Throwing the baby out with the bath water
Earlier this week I was lucky enough to speak at an event organised by the Independent Healthcare Providers’ Network, the body that represents private sector organisations working in partnership with the NHS. The event asked whether the NHS can do two things that look contradictory: deliver a more responsive NHS with greater patient choice (for example through personal budgets); and deliver an integrated NHS with no internal market.
Speaking for NHS England, James Sanderson, in charge of patient choice, denied there was a contradiction. He said that the NHS remains entirely committed to patient choice. The only difference is that the Service is trying to find a more sophisticated form of choice (“personalisation”), based on informed conversations between patients and clinicians. Patients will then access the right services for them within a more joined-up service that is much easier to navigate.
James is right that the Service is committed to giving more power to patients via a greater use of personal budgets. He explained this at Reform’s 2018 health conference. Recent Reform research showed that personal budgets can give patients more control over their services and their lives (but need more evaluation of value of money before a big further roll-out).

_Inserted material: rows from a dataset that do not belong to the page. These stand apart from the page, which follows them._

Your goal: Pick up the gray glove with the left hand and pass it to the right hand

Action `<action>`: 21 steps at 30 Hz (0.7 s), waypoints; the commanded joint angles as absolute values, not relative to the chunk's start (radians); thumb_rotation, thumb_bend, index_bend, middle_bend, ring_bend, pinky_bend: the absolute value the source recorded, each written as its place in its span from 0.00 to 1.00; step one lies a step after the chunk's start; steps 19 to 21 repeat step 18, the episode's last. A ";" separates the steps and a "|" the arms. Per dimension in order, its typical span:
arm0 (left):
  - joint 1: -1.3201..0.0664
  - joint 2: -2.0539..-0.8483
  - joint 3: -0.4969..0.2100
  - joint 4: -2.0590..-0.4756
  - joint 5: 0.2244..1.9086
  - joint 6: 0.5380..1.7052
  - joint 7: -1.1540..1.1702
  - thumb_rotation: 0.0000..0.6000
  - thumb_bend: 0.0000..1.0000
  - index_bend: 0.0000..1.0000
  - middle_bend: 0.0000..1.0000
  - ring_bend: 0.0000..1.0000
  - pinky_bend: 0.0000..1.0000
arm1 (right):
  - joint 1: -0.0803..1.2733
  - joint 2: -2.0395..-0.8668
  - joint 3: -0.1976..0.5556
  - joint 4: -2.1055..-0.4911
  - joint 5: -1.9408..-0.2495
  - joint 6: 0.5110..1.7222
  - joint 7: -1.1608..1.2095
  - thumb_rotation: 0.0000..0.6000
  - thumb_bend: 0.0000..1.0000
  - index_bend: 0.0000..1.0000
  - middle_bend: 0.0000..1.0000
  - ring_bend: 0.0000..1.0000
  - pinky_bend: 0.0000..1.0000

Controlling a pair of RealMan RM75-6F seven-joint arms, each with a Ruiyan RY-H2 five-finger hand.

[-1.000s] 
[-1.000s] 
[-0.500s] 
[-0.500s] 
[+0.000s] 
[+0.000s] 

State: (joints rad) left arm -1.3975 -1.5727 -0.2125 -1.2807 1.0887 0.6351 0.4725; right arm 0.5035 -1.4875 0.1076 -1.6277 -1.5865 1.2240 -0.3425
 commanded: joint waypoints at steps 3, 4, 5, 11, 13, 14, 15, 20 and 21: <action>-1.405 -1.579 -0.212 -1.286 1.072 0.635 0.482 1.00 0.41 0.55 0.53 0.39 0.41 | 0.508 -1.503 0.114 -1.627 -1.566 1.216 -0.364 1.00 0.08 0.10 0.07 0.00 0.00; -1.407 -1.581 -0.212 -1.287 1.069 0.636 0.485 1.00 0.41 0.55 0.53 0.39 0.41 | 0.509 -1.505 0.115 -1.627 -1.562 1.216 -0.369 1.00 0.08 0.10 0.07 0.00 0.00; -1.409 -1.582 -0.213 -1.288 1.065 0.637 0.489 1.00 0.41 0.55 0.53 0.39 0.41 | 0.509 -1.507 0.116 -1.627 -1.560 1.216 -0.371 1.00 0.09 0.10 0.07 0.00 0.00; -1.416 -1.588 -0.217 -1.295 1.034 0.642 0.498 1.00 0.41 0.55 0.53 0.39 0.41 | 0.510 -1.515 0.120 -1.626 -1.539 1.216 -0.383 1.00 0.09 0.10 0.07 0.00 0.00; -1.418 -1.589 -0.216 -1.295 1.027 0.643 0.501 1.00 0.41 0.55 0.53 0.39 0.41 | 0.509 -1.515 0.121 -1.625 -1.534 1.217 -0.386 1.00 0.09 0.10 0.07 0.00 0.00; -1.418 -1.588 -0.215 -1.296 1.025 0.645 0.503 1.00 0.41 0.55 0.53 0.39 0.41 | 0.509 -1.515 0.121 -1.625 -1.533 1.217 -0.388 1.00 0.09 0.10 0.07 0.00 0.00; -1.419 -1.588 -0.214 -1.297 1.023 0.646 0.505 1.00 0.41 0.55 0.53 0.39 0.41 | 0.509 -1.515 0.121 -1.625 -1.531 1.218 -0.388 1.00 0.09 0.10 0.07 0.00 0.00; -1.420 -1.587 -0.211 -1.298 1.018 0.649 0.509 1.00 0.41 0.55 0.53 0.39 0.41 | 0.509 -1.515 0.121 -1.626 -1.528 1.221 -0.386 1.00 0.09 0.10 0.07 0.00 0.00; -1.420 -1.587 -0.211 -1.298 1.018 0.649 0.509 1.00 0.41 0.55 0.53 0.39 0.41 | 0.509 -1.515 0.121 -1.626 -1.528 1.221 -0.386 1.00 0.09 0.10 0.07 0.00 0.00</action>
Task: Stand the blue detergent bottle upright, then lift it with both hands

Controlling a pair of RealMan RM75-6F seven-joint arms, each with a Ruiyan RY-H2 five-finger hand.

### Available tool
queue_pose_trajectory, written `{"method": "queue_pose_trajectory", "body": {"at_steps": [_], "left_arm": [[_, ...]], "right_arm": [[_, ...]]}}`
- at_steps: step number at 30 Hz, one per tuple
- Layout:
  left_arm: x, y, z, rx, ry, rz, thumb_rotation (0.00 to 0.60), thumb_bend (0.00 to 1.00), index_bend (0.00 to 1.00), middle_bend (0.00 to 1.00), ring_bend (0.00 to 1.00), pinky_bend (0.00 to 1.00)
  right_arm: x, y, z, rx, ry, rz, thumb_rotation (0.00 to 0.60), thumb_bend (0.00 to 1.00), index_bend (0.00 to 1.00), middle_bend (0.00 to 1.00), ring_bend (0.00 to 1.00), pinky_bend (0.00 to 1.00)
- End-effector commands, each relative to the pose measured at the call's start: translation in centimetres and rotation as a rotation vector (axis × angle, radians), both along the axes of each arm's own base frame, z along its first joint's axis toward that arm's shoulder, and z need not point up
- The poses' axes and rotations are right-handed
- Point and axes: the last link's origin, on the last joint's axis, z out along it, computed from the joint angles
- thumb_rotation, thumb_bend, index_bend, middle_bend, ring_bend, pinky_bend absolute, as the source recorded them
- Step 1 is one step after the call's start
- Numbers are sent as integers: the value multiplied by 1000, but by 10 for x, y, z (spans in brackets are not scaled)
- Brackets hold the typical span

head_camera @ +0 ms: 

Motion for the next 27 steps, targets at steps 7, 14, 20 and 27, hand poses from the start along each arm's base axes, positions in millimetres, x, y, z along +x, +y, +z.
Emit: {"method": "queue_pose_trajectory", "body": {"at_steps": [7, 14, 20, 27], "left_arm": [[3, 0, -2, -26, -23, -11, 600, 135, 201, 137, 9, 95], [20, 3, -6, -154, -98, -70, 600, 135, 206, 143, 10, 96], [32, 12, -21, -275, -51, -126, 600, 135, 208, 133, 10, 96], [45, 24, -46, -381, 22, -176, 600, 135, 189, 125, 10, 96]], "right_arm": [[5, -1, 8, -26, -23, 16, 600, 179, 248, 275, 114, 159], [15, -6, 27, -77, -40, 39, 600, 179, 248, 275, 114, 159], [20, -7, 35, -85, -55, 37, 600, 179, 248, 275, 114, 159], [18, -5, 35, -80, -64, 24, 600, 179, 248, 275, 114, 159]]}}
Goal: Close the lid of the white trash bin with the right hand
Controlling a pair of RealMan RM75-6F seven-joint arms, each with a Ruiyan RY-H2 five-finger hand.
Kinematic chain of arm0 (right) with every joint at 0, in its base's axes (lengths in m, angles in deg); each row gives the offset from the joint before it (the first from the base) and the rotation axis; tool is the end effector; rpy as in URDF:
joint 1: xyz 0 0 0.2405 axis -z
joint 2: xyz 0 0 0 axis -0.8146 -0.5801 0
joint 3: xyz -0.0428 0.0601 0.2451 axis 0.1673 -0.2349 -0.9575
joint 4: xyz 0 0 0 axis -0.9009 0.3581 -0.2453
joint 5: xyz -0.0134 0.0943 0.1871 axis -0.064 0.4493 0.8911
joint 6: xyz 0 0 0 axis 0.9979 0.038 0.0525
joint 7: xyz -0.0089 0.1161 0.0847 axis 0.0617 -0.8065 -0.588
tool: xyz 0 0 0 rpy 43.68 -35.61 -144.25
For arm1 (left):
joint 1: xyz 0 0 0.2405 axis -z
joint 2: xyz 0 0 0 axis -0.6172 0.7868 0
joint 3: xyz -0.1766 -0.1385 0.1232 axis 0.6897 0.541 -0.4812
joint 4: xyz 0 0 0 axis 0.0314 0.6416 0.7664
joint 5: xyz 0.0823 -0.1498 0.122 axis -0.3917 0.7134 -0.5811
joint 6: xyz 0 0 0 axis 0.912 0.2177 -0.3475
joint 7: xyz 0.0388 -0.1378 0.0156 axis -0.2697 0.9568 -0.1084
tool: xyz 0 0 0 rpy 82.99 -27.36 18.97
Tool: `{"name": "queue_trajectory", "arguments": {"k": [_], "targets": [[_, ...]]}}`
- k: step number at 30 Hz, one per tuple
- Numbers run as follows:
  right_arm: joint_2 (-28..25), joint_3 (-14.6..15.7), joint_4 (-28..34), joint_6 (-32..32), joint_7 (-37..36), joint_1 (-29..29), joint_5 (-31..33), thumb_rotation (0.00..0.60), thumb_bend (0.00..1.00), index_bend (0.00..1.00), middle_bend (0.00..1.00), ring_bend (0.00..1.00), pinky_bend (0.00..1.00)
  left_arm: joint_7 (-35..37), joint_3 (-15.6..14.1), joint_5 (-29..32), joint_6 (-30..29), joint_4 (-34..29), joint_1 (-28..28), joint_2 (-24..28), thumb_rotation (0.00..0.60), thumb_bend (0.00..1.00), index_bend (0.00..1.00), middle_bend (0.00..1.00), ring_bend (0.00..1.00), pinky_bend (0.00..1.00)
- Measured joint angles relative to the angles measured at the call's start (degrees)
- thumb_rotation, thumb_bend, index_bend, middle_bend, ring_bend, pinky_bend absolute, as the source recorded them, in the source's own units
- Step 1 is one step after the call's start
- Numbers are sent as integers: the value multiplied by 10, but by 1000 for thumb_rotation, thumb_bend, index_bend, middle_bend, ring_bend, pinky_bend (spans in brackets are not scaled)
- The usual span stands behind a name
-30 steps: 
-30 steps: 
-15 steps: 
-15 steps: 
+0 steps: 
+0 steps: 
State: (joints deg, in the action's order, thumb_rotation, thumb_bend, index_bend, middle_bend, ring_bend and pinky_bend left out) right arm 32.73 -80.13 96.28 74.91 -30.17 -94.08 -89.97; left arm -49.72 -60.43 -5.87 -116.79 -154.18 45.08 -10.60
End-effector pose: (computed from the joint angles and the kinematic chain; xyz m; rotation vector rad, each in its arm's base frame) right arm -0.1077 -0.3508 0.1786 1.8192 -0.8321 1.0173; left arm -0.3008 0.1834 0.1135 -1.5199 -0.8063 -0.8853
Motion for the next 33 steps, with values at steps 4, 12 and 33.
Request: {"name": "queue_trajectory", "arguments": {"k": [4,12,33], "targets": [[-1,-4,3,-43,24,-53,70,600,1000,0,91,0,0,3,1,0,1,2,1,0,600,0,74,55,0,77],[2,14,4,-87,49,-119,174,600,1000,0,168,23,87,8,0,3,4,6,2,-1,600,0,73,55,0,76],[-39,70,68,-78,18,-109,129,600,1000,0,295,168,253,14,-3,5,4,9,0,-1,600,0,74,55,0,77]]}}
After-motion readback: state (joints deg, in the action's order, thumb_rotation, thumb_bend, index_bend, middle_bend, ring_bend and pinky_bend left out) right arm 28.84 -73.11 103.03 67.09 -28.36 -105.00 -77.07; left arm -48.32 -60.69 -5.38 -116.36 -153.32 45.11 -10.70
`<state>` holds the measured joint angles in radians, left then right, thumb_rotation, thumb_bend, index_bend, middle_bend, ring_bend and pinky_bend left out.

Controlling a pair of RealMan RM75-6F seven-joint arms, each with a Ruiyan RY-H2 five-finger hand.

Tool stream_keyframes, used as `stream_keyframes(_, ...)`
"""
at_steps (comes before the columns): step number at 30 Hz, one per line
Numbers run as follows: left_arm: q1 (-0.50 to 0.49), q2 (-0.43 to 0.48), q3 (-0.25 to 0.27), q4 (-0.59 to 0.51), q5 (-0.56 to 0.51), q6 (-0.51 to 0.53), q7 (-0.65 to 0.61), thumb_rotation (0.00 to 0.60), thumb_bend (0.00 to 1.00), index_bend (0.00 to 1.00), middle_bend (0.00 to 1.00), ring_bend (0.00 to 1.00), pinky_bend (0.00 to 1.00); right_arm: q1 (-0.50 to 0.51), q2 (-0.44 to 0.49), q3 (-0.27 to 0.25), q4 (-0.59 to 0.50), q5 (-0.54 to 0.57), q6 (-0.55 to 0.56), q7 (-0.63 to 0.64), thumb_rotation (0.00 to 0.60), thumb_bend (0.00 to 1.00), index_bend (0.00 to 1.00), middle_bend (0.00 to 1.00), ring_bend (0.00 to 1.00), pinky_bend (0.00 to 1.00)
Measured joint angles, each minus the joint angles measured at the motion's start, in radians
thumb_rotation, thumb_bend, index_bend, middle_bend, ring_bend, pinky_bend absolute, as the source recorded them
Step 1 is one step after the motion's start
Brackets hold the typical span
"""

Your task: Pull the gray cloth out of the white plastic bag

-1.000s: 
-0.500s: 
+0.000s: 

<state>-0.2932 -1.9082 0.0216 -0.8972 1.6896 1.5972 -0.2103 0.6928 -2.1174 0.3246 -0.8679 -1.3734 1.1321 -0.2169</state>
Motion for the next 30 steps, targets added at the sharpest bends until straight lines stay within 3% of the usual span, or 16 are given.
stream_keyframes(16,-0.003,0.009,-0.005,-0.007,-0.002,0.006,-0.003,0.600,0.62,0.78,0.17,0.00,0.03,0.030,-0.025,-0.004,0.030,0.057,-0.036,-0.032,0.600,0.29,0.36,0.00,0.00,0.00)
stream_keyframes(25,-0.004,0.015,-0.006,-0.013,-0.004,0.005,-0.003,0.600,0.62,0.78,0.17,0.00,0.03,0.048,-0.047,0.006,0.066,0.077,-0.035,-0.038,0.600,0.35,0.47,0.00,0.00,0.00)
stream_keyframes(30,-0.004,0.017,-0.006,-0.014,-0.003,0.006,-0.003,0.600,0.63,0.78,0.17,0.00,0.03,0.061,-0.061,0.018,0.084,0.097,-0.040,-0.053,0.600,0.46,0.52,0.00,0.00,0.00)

The question is whether this new patient power can exert much influence on an NHS that, in other respects, is rejecting the ideas of competition and pluralism. The internal market is being abandoned, in favour of local health economies run (I predict) by big hospitals. The NHS authorities want to change legislation so that there is less requirement to ask which provider can run the service best, including the private sector. At the event this week, private providers reported that the NHS is already restricting their access to the market, in contravention of the current rules.
At a Reform event earlier this month, David Prior, the incoming Chair of NHS England, said that the internal market needed to be swept away along with many other policy initiatives (such as targets) which were dividing or distorting the Service. Certainly the method of operation of the internal market can be bureaucratic (which, I think, has led to the opposition of some Conservatives such as Nick Timothy). The question remains, however, how the Service will be held to account in the absence of key measures of performance and value for money. Furthermore, it is hard to see how a closed market of NHS-only providers can be innovative than a mixed market.
My guess is that the NHS is about to throw the baby out with the bathwater. In an attempt to make the Service easier to run, it will strip out many of the safeguards that prevent NHS organisations acting in their own interests. It will remove pressures for value for money and innovation just as it is increasing the budget by £20 billion a year. It will also hinder the development of ideas like personal budgets which James Sanderson is rightly encouraging. It may well be that the Service’s leaders come back to the ideas of choice and competition before too long.